Despite the heaviness of the unsaid words pressing in on them, Natasha found it in herself to laugh, and so she let out a stutter that managed to pass for a laugh, meriting a small smile from Clint. "God. Yeah. I missed you, too. I really did."
"Noelle?" Clint's face suddenly turned concerned. Tension entered his facial muscles, widening his eyes and making his mouth go still. "Is someone watching Noelle?"

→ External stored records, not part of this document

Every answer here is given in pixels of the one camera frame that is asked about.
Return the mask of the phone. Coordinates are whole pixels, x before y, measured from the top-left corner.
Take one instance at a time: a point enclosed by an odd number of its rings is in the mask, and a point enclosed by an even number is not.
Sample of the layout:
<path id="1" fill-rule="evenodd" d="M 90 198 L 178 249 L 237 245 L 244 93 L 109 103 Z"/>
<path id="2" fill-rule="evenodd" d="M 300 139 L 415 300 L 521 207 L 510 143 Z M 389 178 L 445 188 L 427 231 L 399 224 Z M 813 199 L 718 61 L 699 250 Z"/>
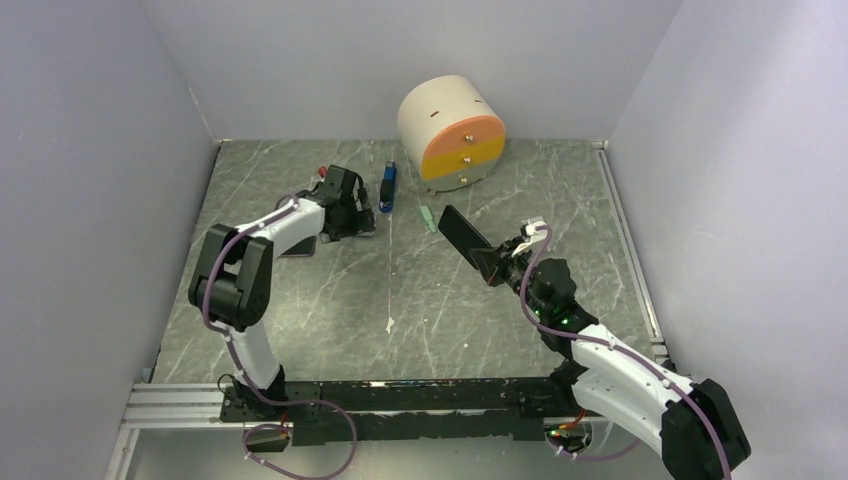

"Yeah, I got Allison from down the hall to take care of her," Natasha replied before Clint could become any more worried. "We'll have to change the locks again, though, because I had to tell her where to find the spare."
"Oh, ok." Clint visibly relaxed, and Natasha couldn't help smiling.
"I swear you love that cat more than you love me," she remarked. Clint tossed her a look, but she could have sworn that she saw a smirk deep in the lines of his face, a face she would have known without needing to look at it at all.
"Not true," he protested. "I was just concerned for her safety."
"I know." Natasha leaned back into the pillows, and she turned her head to look at Clint. Slowly but surely, he was starting to drift off. "Hey. Clint."
He blinked his eyes several times as he realized she'd said his name. "Yeah?"
"Hearing aids." She tapped her ear to remind him that he'd put them back in after his shower. His eyes widened just a little, and he reached up to pull them out when he stopped himself halfway, pausing to look at her with a slight frown on his face.
"Nat…"
"Yeah?" She watched a cloud pass over his face, and she waited for him to elaborate on it. He pressed his lips together and took a deep breath.
"I'm not safe to be around right now," he said carefully, as if he were afraid that his words would make her bolt from the room.
"I don't think you're something I can't handle," Natasha replied, her own voice careful as she watched his face react to her statement. He looked disturbed by her response, and for a moment, she thought that he was going to argue with her, but he just sighed.
"Ok," he said. "I just…wanted to let you know."
"Ok. I have received the message, and I'm not going anywhere. Just so you know," Natasha answered. She kept her eyes on him as he slowly took out his hearing aids and placed them on the nightstand before leaning over and turning the light off. Just like that, they were plunged in darkness. Natasha sensed exactly where Clint was in relation to her, and she sensed precisely how far away he was and how he was lying. He was lying facing her, his arm tensed as if he were stopping himself from moving towards her to drape it over her waist the way he always did whenever they fell asleep together.
This wasn't how it was supposed to happen. They were supposed to fall asleep next to each other, protecting each other, curled into each other. That was what was normal. Not…whatever this was. But Natasha knew better than to push anything. She would never push Clint to do anything he wasn't comfortable with, and it was clear that he wasn't comfortable with being too close to her right then, as much as it killed her to acknowledge it.
She longed to turn the light on and make him listen to her. She longed to touch him and reassure him that she was there for him, that she always had been and always would be. She wanted to show him that she was willing to wait for him to talk as long as he needed her to because she of all people understood what it was like to be unmade—she wanted to do all of this.
But she didn't.
Instead, she lay completely still and closed her eyes. For the first time in a long time, she was falling asleep in a bed beside Clint, but she'd never felt more alone.